Pretty much everyone can figure out how to heat a home with passive solar. But most people aren't aware at how effective passive solar can be for cooling, cooking, ventilation, waste disposal, etc. Let's take on the most difficult challenge: Cooling a home in Phoenix in the summer with only passive solar. Bill Mollison's "Permaculture: A Designer's Manual" outlines a passive solar cooling system which I have adapted into the graphic below.
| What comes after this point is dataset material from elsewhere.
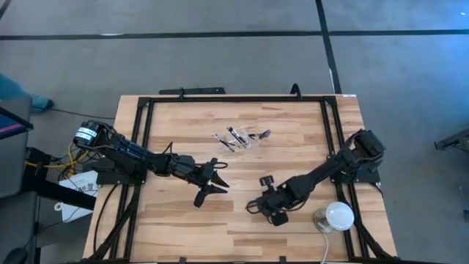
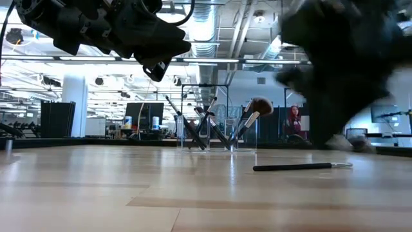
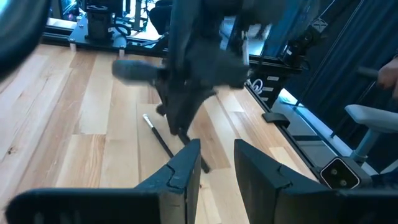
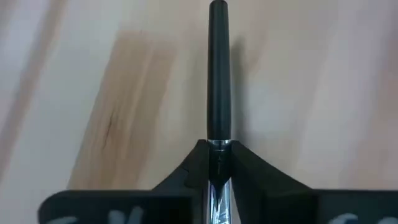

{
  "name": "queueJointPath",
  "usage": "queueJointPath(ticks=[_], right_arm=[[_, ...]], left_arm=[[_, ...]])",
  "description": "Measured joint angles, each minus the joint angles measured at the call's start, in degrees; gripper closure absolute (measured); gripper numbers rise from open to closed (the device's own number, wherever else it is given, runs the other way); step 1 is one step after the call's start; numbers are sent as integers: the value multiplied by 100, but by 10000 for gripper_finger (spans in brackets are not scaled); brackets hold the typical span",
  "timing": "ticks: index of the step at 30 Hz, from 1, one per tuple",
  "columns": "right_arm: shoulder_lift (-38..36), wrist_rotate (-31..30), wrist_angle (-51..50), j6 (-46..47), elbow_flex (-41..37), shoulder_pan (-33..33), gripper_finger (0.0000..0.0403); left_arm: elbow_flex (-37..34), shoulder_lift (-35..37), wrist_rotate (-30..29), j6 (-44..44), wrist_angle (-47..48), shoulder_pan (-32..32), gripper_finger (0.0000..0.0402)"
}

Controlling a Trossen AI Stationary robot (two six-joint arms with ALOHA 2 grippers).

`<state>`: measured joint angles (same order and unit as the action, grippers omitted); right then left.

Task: Put items in baskets/containers
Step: Put the powder brush into the transparent organizer

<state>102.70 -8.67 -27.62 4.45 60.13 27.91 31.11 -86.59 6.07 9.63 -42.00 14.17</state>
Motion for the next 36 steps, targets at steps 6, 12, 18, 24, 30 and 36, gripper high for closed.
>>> queueJointPath(ticks=[6,12,18,24,30,36], right_arm=[[-86,-1669,-1838,-866,1060,-89,363],[-90,-4282,-2054,-2698,1279,-744,373],[-92,-6002,-1791,-5474,1288,-1641,355],[66,-6041,-1339,-7660,1296,-2156,373],[435,-5676,-949,-8207,1297,-2290,359],[752,-5723,-995,-8221,1297,-2394,370]], left_arm=[[-2,0,0,-25,0,0,308],[-2,0,0,-34,0,0,308],[-2,0,-1,-38,0,0,308],[-2,0,-2,-38,2,-2,308],[-4,1,0,-38,65,0,308],[-4,2,-1,-38,108,0,308]])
For example, while in Phoenix it may never get below 90 at night during some points in the summer, the temperature of the earth at 10' underground is always a nice 55-65 degrees F. A simple solar chimney on your home (roughly, imagine a normal chimney x 50%, with a single-glazed window on the South side and a black-painted vent pipe inside) will heat up and pull air rapidly out of your home. Now, for air intake, lay a "radiator", a network of pipes 10' underground that acts as a heat-exchanger with the thermal mass of the earth. As the solar chimney draws air out, you get nice, cool air blowing in through vents in your floor. 0 energy cost, 0 moving parts, simple technology, and it keeps your (well insulated) home at a comfortable temperature and well ventilated, even in Phoenix in August. Similar technology has been in use in vernacular architecture in the Middle East for thousands of years.
Here's the catch: because it's vernacular technology, and can be easily implemented in a decentralized fashion, there isn't much money to be made off this through a centralized/industrialized economic mode. But it works... this is the very stuff of freedom.